### Exercise requirements
Apart from the pictures, the listing is to be returned exactly.

### Collected material
----
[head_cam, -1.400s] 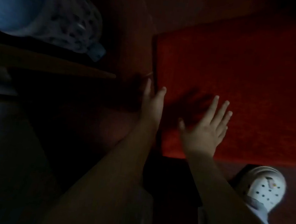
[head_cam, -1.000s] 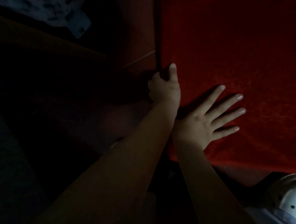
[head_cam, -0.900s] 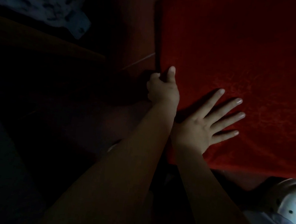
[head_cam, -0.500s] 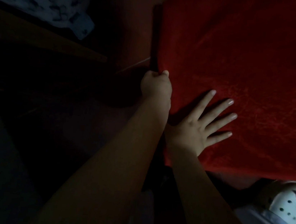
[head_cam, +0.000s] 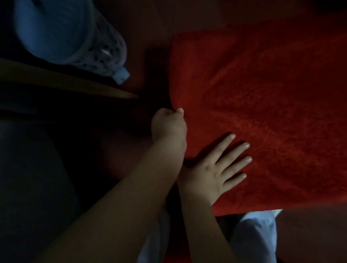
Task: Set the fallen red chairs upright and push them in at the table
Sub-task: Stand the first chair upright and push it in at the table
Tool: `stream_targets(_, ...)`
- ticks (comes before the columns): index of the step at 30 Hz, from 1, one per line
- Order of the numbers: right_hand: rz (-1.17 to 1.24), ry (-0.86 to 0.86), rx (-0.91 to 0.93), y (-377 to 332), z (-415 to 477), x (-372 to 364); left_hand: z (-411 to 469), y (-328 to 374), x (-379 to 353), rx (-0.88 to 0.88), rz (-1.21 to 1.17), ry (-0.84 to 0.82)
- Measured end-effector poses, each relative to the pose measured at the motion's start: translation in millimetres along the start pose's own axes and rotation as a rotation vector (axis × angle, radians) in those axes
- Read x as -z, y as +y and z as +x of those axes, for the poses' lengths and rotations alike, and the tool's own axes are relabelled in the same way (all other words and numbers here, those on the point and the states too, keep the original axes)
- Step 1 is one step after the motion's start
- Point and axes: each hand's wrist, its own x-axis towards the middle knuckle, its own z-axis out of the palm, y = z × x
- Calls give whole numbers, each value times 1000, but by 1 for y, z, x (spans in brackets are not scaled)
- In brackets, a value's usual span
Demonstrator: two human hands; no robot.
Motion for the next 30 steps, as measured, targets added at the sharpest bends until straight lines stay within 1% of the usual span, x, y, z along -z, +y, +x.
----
### Answer section
[head_cam, -1.400s] 
[head_cam, -1.000s] 
[head_cam, -0.900s] 
[head_cam, -0.500s] 
[head_cam, +0.000s] 
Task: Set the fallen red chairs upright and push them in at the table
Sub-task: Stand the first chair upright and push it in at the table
Tool: `stream_targets(_, ...)`
- ticks (comes before the columns): index of the step at 30 Hz, from 1, one per line
- Order of the numbers: right_hand: rz (-1.17 to 1.24), ry (-0.86 to 0.86), rx (-0.91 to 0.93), y (-377 to 332), z (-415 to 477), x (-372 to 364); left_hand: z (-411 to 469), y (-328 to 374), x (-379 to 353), rx (-0.88 to 0.88), rz (-1.21 to 1.17), ry (-0.84 to 0.82)
- Measured end-effector poses, each relative to the pose measured at the motion's start: translation in millimetres along the start pose's own axes and rotation as a rotation vector (axis × angle, radians) in those axes
- Read x as -z, y as +y and z as +x of those axes, for the poses' lengths and rotations alike, and the tool's own axes are relabelled in the same way (all other words and numbers here, those on the point and the states too, keep the original axes)
- Step 1 is one step after the motion's start
- Point and axes: each hand's wrist, its own x-axis towards the middle knuckle, its own z-axis out of the palm, y = z × x
- Calls give whole numbers, each value times 1000, but by 1 for y, z, x (spans in brackets are not scaled)
- In brackets, a value's usual span
Demonstrator: two human hands; no robot.
Motion for the next 30 steps, as measured, targets added at the sharpest bends until straight lines stay within 1% of the usual span, x, y, z along -z, +y, +x.

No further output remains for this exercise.